Description of the task
Please repeat every line below exactly, from the first to the last.

━━ Data to use

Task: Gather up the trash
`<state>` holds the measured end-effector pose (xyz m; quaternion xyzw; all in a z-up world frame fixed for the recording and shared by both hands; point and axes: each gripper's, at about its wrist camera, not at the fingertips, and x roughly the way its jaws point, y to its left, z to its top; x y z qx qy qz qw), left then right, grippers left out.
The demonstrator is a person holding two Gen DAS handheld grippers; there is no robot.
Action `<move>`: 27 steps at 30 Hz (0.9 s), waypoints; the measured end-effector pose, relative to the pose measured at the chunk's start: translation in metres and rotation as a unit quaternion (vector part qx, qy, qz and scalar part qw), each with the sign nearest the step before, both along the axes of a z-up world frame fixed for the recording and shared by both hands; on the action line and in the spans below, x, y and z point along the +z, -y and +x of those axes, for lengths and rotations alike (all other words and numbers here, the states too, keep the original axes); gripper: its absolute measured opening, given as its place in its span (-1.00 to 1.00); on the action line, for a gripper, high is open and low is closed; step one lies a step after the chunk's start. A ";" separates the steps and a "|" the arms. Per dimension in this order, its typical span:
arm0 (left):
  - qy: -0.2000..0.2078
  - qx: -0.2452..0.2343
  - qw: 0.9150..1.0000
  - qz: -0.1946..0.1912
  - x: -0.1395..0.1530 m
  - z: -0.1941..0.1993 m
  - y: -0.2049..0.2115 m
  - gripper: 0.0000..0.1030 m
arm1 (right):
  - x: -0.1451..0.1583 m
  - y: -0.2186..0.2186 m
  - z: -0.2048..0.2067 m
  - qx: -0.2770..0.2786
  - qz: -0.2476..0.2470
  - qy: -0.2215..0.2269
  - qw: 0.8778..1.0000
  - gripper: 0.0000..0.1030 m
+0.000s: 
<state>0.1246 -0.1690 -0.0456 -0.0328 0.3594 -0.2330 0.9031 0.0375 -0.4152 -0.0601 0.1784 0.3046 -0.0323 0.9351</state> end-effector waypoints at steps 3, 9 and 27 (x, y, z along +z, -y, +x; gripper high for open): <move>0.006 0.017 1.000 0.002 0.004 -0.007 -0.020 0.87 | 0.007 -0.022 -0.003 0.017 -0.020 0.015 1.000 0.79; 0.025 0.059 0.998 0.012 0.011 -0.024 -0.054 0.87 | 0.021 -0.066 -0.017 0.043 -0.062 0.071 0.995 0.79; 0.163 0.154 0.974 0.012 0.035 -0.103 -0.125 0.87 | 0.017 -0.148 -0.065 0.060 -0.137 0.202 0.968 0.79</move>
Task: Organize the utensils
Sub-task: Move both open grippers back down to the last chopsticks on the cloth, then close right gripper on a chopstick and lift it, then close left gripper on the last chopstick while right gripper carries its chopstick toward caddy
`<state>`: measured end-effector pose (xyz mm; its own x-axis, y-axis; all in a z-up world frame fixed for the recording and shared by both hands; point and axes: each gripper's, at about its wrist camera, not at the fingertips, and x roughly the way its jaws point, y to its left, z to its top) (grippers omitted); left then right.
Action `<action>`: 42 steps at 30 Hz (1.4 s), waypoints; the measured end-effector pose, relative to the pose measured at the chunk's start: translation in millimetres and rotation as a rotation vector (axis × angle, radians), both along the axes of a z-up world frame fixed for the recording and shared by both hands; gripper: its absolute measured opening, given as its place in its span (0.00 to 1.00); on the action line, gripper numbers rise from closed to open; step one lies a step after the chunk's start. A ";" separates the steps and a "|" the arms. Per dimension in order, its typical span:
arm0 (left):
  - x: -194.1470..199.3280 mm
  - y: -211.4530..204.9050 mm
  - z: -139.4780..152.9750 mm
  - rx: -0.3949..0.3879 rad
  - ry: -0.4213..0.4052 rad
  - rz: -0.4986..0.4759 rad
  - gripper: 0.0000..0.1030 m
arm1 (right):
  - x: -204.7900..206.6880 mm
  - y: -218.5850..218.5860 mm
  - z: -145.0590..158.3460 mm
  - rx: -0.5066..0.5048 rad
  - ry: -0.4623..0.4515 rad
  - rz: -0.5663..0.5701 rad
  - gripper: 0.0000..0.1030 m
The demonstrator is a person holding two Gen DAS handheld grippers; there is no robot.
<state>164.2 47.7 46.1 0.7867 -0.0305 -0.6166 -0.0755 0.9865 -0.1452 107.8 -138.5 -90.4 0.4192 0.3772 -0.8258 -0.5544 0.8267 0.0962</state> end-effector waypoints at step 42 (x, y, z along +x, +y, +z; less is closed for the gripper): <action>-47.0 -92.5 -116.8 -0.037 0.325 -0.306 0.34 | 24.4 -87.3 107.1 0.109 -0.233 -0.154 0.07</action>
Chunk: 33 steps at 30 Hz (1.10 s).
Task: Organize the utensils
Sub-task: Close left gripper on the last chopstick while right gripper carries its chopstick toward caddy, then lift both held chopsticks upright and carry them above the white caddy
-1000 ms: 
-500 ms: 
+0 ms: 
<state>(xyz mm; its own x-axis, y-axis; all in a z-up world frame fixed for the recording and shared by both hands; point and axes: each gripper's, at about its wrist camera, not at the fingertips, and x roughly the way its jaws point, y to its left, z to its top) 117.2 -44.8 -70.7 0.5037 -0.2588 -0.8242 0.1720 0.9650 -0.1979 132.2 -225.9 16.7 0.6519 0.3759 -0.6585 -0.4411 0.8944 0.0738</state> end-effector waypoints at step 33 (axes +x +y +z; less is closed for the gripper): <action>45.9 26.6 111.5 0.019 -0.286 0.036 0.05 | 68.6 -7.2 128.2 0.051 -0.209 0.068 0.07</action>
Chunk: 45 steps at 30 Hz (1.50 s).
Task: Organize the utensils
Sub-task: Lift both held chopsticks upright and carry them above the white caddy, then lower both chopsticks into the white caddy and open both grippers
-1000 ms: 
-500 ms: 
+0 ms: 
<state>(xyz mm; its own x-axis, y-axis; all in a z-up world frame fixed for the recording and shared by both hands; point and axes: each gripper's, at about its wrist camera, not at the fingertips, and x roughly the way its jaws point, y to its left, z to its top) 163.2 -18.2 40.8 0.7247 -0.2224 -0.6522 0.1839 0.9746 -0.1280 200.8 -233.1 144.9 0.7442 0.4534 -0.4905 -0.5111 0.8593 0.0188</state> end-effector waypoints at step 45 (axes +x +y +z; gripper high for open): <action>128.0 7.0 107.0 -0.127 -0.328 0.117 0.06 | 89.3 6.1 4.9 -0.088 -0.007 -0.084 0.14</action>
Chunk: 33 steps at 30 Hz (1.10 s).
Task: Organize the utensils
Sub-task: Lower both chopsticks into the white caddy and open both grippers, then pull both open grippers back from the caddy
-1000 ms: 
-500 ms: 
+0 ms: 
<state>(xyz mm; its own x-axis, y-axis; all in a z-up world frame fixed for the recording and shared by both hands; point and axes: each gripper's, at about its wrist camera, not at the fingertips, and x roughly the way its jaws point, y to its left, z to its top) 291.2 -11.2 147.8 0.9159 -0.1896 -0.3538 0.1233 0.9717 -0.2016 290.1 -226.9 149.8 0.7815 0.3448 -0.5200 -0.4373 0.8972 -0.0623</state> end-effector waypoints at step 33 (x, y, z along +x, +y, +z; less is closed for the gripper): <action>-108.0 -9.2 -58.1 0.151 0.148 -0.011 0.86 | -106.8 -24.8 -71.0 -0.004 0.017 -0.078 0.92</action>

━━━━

Answer to this problem
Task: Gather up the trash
`<state>` holds the measured end-effector pose (xyz m; quaternion xyzw; all in a z-up world frame fixed for the recording and shared by both hands; point and axes: each gripper's, at about its wrist camera, not at the fingertips, and x roughly the way its jaws point, y to its left, z to its top; x y z qx qy qz qw), left then right, grippers left out.
The demonstrator is a person holding two Gen DAS handheld grippers; there is no robot.
Action `<move>`: 27 steps at 30 Hz (0.9 s), waypoints; the measured end-effector pose, relative to the pose measured at the chunk's start: translation in metres and rotation as a unit quaternion (vector part qx, qy, qz and scalar part qw), each with the sign nearest the step before, both along the axes of a z-up world frame fixed for the recording and shared by both hands; on the action line and in the spans below, x, y and z point along the +z, -y and +x of those axes, for lengths and rotations alike (all other words and numbers here, the states too, keep the original axes); gripper: its absolute measured opening, given as its place in its span (-1.00 to 1.00); on the action line, for a gripper, high is open and low is closed; step one lies a step after the chunk's start. A ";" separates the steps and a "|" the arms. Per dimension in this order, its typical span:
arm0 (left):
  - qy: -0.2000..0.2078
  - qx: -0.2452..0.2343
  - qw: 0.9150..1.0000
  - qz: -0.1946..0.1912
  - x: -0.1395..0.1530 m
  - z: -0.1941..0.1993 m
  - y: -0.2049..0.2115 m
  - gripper: 0.0000..0.1030 m
arm1 (right):
  - x: -0.1451..0.1583 m
  - y: -0.2186..0.2186 m
  - z: -0.2048..0.2067 m
  - qx: -0.2770..0.2786
  - qz: -0.2476..0.2470
  - qy: -0.2215..0.2269
  - qw: 0.8778..1.0000
  - gripper: 0.0000..0.1030 m
+0.000s: 
<state>0.1246 -0.1690 -0.0456 -0.0328 0.3594 -0.2330 0.9031 0.0375 -0.4152 -0.0601 0.1784 0.3046 -0.0323 0.9351</state> end-effector waypoints at steps 3, 9 and 27 (x, y, z along +z, -y, +x; gripper high for open): <move>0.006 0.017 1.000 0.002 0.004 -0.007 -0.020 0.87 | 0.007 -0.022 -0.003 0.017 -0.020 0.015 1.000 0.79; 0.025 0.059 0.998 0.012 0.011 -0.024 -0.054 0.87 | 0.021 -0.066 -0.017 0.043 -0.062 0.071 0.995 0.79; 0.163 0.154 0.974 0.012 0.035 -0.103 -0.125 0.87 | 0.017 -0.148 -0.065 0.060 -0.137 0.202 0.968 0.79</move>
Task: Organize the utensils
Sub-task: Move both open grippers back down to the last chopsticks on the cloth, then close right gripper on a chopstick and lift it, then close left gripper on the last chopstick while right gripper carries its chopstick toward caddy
`<state>`: measured end-effector pose (xyz mm; its own x-axis, y-axis; all in a z-up world frame fixed for the recording and shared by both hands; point and axes: each gripper's, at about its wrist camera, not at the fingertips, and x roughly the way its jaws point, y to its left, z to its top) (grippers omitted); left then right.
Action `<action>`: 42 steps at 30 Hz (1.4 s), waypoints; the measured end-effector pose, relative to the pose measured at the chunk's start: translation in millimetres and rotation as a rotation vector (axis × angle, radians), both along the axes of a z-up world frame fixed for the recording and shared by both hands; gripper: its absolute measured opening, given as its place in its span (0.00 to 1.00); on the action line, gripper numbers rise from closed to open; step one lies a step after the chunk's start. A ";" separates the steps and a "|" the arms. Per dimension in order, its typical span:
arm0 (left):
  - x: -194.1470..199.3280 mm
  - y: -211.4530..204.9050 mm
  - z: -139.4780..152.9750 mm
  - rx: -0.3949..0.3879 rad
  - ry: -0.4213..0.4052 rad
  - rz: -0.4986..0.4759 rad
  - gripper: 0.0000..0.1030 m
arm1 (right):
  - x: -204.7900..206.6880 mm
  - y: -218.5850..218.5860 mm
  - z: -145.0590..158.3460 mm
  - rx: -0.5066..0.5048 rad
  - ry: -0.4623..0.4515 rad
  - rz: -0.5663..0.5701 rad
  - gripper: 0.0000..0.1030 m
The demonstrator is a person holding two Gen DAS handheld grippers; there is no robot.
<state>164.2 47.7 46.1 0.7867 -0.0305 -0.6166 -0.0755 0.9865 -0.1452 107.8 -138.5 -90.4 0.4192 0.3772 -0.8258 -0.5544 0.8267 0.0962</state> end-effector waypoints at step 42 (x, y, z along +x, +y, +z; less is closed for the gripper): <action>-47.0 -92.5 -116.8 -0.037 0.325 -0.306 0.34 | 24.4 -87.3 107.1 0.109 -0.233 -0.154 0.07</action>
Chunk: 33 steps at 30 Hz (1.10 s).
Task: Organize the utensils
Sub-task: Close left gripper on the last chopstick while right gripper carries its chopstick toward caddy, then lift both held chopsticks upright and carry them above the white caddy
-1000 ms: 
-500 ms: 
+0 ms: 
<state>(xyz mm; its own x-axis, y-axis; all in a z-up world frame fixed for the recording and shared by both hands; point and axes: each gripper's, at about its wrist camera, not at the fingertips, and x roughly the way its jaws point, y to its left, z to its top) 117.2 -44.8 -70.7 0.5037 -0.2588 -0.8242 0.1720 0.9650 -0.1979 132.2 -225.9 16.7 0.6519 0.3759 -0.6585 -0.4411 0.8944 0.0738</state> end-effector waypoints at step 33 (axes +x +y +z; less is closed for the gripper): <action>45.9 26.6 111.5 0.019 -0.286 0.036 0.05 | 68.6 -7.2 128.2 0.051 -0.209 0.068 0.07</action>
Chunk: 45 steps at 30 Hz (1.50 s).
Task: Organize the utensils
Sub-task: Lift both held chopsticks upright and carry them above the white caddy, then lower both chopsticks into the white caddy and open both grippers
-1000 ms: 
-500 ms: 
+0 ms: 
<state>(xyz mm; its own x-axis, y-axis; all in a z-up world frame fixed for the recording and shared by both hands; point and axes: each gripper's, at about its wrist camera, not at the fingertips, and x roughly the way its jaws point, y to its left, z to its top) 163.2 -18.2 40.8 0.7247 -0.2224 -0.6522 0.1839 0.9746 -0.1280 200.8 -233.1 144.9 0.7442 0.4534 -0.4905 -0.5111 0.8593 0.0188</state> end-effector waypoints at step 45 (axes +x +y +z; gripper high for open): <action>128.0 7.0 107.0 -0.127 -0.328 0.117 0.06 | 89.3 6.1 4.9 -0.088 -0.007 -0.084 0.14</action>
Chunk: 33 steps at 30 Hz (1.10 s).
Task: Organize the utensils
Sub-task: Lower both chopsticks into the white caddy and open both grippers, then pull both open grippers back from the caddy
-1000 ms: 
-500 ms: 
+0 ms: 
<state>(xyz mm; its own x-axis, y-axis; all in a z-up world frame fixed for the recording and shared by both hands; point and axes: each gripper's, at about its wrist camera, not at the fingertips, and x roughly the way its jaws point, y to its left, z to its top) 291.2 -11.2 147.8 0.9159 -0.1896 -0.3538 0.1233 0.9717 -0.2016 290.1 -226.9 149.8 0.7815 0.3448 -0.5200 -0.4373 0.8972 -0.0623</state> end-effector waypoints at step 33 (x, y, z along +x, +y, +z; less is closed for the gripper): <action>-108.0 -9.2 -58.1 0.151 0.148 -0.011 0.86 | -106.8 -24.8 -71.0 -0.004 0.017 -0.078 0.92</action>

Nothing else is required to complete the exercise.